_WORK ORDER_
From the listing below, pull out all lines with "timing" in them.

_EXERCISE DATA_
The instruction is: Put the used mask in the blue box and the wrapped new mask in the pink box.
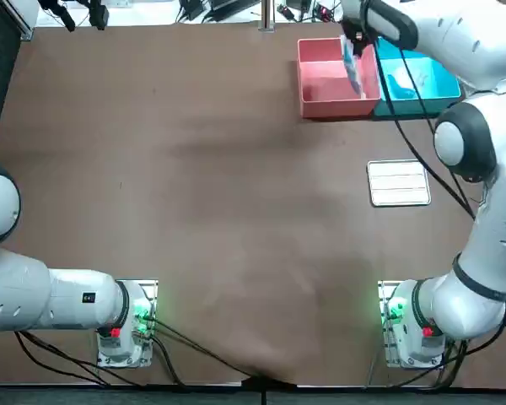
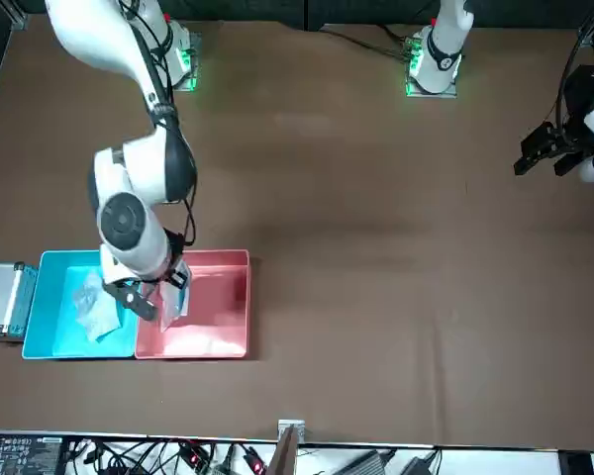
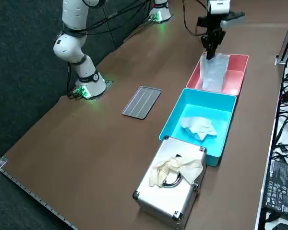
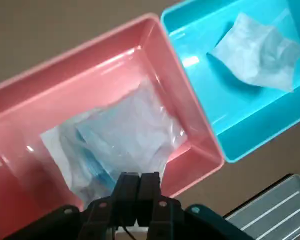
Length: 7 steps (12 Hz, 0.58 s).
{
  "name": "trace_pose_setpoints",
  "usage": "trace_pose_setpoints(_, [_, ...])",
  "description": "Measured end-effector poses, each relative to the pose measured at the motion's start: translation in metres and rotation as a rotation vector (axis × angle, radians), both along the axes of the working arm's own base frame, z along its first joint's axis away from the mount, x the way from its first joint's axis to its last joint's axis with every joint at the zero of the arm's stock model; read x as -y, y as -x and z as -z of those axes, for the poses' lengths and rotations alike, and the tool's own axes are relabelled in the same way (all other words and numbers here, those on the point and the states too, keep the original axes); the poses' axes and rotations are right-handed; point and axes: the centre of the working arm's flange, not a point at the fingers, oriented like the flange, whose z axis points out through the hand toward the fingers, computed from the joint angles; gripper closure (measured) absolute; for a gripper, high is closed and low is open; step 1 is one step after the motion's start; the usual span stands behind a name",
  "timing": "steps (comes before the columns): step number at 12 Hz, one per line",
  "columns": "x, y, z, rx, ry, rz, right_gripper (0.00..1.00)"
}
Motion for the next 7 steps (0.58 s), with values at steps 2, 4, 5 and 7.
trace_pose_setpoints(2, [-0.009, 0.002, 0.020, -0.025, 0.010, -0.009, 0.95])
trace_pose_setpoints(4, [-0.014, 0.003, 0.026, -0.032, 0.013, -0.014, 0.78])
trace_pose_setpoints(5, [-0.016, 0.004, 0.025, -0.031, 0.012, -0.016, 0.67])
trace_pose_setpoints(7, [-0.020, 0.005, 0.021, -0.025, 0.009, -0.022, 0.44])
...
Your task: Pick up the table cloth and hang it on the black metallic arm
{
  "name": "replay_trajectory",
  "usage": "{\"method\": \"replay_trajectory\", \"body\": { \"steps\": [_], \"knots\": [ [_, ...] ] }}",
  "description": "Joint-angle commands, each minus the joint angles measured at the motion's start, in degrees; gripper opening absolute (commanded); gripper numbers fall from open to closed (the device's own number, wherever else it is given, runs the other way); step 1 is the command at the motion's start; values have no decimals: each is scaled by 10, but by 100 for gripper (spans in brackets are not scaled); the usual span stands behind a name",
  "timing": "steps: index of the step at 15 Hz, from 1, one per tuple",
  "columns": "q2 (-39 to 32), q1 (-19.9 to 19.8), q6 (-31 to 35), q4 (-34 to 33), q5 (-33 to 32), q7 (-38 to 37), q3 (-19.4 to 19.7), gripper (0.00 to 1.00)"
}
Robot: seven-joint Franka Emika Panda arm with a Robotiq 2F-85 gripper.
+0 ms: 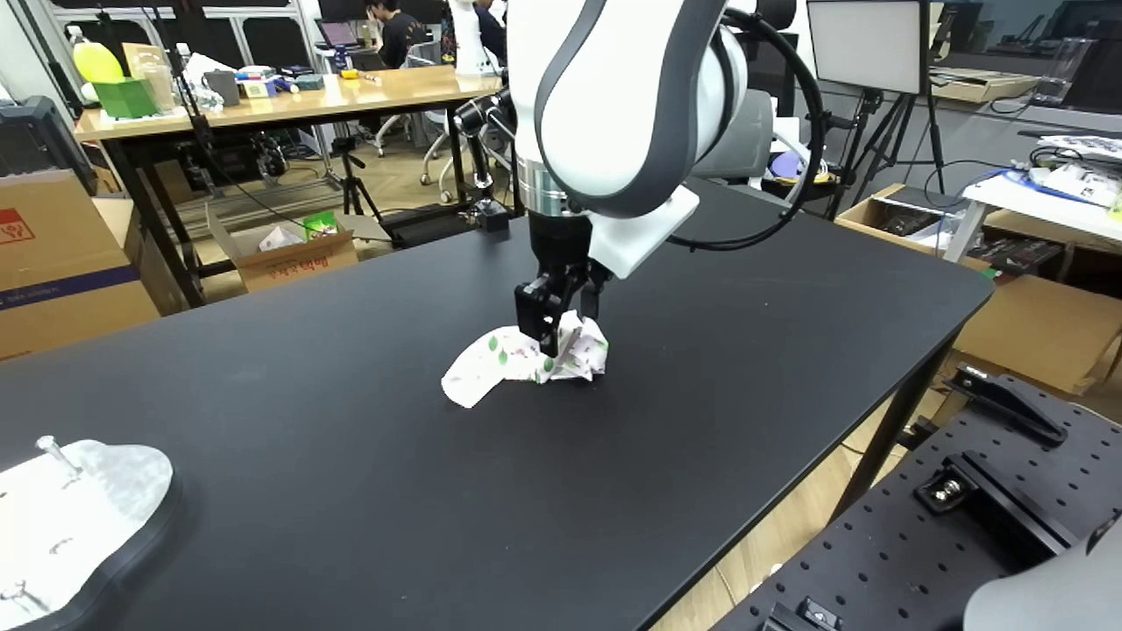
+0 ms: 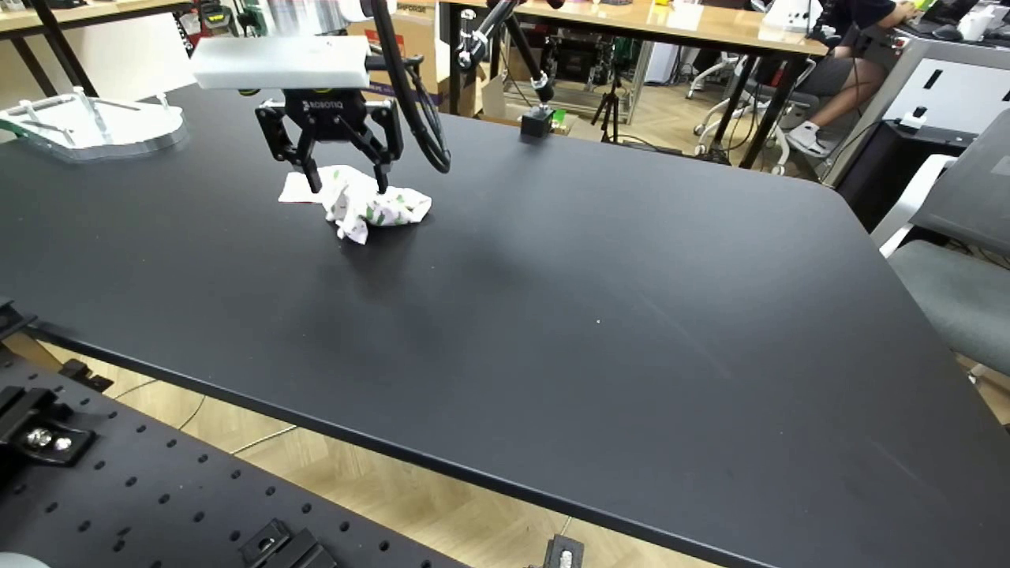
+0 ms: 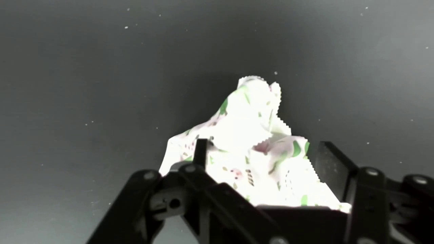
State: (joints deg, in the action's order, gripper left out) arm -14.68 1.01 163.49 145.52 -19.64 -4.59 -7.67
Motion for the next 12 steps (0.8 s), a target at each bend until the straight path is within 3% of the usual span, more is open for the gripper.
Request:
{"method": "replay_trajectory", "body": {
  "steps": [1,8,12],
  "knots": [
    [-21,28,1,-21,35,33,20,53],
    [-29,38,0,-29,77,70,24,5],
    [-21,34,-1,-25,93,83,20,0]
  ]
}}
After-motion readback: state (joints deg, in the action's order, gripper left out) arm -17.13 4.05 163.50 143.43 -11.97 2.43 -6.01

_OUTPUT FOR THIS TASK_
  "timing": "steps (comes before the columns): step number at 12 Hz, one per line",
  "timing": "steps: index of the step at 15 Hz, from 1, one per tuple",

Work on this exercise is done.